The Tallis Scholars is a British professional early music vocal ensemble normally consisting of two singers per part, with a core group of ten singers. They specialise in performing a cappella sacred vocal music.

History
The group was formed in 1973 by Peter Phillips, who in 1972-1975 was an organ scholar at St John's College, Oxford and studied music with David Wulstan and Denis Arnold. Phillips invited the members of chapel choirs from Oxford and Cambridge to form an amateur Renaissance vocal music ensemble, which turned professional after ten years of concert-giving. From the first performance in the Church of St. Mary Magdalen, Oxford on November 3, 1973, Phillips aimed to produce a distinctive sound, influenced by choirs he admired, in particular the renowned Clerkes of Oxenford, directed by David Wulstan. Since winning a Gramophone Award in 1987, the Tallis Scholars have been recognised as one of the world's leading ensembles in Renaissance polyphony.

Concerts
The Tallis Scholars singers tour widely, performing some 70 concerts a year, in Europe, North America, Asia and Australia. In April 1994, they sang Allegri's Miserere mei, Deus in the newly restored Sistine Chapel in Vatican, and performed in February 1994 in the Basilica di Santa Maria Maggiore in Rome to commemorate Palestrina's 400th anniversary.

In 1999, they toured China, giving two concerts in Beijing. In 1998, the Tallis Scholars marked the ensemble's 25th anniversary with a performance in London's National Gallery. At the millennium, they performed in New York City with Paul McCartney. During the 2013-2014 40th-anniversary concert series, the group announced a world tour including the United States, Europe, Australia and New Zealand. The Tallis Scholars started the tour with a concert in St Paul's Cathedral in London for 2000 people.

Recordings
Since March 1980, the Tallis Scholars have recorded on their own label, Gimell Records, established by Peter Phillips and Steve Smith. The label was named after the compositional technique gymel. In accordance with Phillips, 

Soon, there was a critical consensus that, "the Tallis Scholar's recordings are of reliably high quality". Between 1981 and 2006, the group recorded 40 critically acclaimed discs. The recordings covered a repertoire from over 150 years of music history (approximately the years 1450–1600), with some excursions into later repertoire. In 2010, Gimell released its 50th recording, Victoria's Lamentations of Jeremiah. Other notable releases included Gramophone magazine's Record of the Year Award winning disc of Josquin's Missa Pange lingua and Missa La sol fa re mi.

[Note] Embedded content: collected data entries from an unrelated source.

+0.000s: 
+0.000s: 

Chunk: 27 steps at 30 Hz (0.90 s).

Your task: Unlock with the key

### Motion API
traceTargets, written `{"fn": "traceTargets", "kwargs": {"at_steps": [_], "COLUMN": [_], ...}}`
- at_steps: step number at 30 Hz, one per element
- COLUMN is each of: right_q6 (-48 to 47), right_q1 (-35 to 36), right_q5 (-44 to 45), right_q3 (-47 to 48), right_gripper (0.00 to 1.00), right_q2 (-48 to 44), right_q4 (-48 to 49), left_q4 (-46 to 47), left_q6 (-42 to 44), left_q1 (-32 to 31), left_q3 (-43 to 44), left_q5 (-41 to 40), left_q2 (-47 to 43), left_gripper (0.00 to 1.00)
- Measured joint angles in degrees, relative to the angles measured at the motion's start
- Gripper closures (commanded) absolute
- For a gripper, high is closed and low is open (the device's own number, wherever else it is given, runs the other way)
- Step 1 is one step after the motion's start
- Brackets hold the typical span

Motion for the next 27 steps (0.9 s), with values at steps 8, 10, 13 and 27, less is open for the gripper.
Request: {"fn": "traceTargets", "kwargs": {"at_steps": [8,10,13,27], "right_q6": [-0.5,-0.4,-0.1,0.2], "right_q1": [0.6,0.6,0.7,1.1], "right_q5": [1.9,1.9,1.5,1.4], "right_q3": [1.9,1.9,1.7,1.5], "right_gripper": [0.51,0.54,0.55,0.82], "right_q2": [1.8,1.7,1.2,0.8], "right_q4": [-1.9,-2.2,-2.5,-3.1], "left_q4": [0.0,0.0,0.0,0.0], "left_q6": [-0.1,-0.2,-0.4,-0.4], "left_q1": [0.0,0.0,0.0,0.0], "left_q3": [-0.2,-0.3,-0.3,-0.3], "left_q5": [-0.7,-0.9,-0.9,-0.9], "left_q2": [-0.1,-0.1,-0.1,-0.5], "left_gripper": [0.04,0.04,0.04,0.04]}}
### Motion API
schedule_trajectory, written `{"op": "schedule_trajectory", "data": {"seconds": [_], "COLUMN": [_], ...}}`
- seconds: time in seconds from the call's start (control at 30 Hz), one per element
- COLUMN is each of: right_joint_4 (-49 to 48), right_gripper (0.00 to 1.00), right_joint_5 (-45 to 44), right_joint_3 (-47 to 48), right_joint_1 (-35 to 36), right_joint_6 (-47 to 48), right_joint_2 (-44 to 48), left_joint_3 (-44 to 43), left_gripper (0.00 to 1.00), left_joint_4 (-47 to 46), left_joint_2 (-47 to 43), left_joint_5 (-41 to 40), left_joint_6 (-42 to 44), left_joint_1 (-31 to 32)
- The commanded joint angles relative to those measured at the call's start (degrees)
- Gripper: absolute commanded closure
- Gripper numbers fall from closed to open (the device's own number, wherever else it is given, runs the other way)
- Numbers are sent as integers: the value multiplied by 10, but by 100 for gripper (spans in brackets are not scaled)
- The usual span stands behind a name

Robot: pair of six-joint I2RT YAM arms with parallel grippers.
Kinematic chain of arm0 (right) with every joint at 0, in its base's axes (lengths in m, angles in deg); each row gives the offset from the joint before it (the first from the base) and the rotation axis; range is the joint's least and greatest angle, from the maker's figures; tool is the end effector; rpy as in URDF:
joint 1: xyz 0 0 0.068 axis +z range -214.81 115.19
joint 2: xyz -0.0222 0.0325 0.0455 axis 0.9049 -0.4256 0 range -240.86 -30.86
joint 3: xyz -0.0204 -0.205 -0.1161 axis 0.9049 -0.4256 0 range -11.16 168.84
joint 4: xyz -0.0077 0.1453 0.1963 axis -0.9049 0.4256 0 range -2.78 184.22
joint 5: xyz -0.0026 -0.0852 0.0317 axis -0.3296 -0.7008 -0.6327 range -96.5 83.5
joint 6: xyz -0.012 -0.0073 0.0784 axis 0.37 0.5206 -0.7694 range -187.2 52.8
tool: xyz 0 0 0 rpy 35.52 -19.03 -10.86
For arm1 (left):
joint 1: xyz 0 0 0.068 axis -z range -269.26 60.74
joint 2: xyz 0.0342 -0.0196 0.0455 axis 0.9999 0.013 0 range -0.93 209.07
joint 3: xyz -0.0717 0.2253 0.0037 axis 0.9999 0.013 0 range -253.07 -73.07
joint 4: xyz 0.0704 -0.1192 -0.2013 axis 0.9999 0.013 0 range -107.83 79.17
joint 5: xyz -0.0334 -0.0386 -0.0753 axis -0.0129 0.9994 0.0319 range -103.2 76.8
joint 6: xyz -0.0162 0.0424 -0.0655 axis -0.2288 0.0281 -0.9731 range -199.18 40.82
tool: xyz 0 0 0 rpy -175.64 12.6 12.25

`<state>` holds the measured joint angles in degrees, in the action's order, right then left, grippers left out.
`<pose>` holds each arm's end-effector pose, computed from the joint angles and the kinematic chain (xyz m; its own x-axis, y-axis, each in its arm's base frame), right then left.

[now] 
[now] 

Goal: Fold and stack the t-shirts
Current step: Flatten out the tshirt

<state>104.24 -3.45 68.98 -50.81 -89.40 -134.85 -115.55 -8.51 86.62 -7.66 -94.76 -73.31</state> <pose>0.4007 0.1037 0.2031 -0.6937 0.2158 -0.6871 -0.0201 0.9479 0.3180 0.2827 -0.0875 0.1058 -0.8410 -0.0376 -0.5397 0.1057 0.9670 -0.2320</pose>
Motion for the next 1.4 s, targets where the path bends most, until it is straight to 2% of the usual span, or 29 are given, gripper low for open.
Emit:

In 2011, the ensemble's recording of Allegri's Miserere mei, Deus in Merton College, Oxford in 1980 was named by BBC Music Magazine as one of the "50 Greatest Recordings of All Time". In 2013, the recording of John Taverner's Missa Gloria tibi Trinitas became the number one in the UK Specialist Classical Chart.

Members
According to Phillips, during the 1982-1983 concert season, the group formed its core that was more or less consistent for the next 25 years. Some singers left the Tallis Scholars to develop their successful solo careers; these included Michael Chance, Mark Padmore, James Gilchrist, John Mark Ainsley, and Jeremy White, who became a principal bass at The Royal Opera, Covent Garden.

Accomplishments
The Tallis Scholars ensemble contributed to the wider and greater recognition of choral works of Tallis, Palestrina, Byrd, Tye, and de Victoria, among the other European Renaissance sacred and secular composers, while performing over 1800 concerts around the world and releasing 50 discs. The singers have paved the way for many younger groups such as The Sixteen, The Clerks, The Cardinall's Musick, The Binchois Consort, Trinity Baroque, the Gabrieli Consort, and Octarium. Founded in 1999, the Boston-based early-music a cappella  ensemble Blue Heron is viewed by some critics as a direct influence of the Tallis Scholars on the American early-music scene.

In 2000, the group established the Tallis Scholars Summer Schools, a program providing amateur singers and promising young professionals the opportunity to be coached by Phillips and other members of the ensemble in their specialist repertoire. The program now includes three courses which take place in Oakham in the United Kingdom, Seattle in the United States, and Sydney in Australia.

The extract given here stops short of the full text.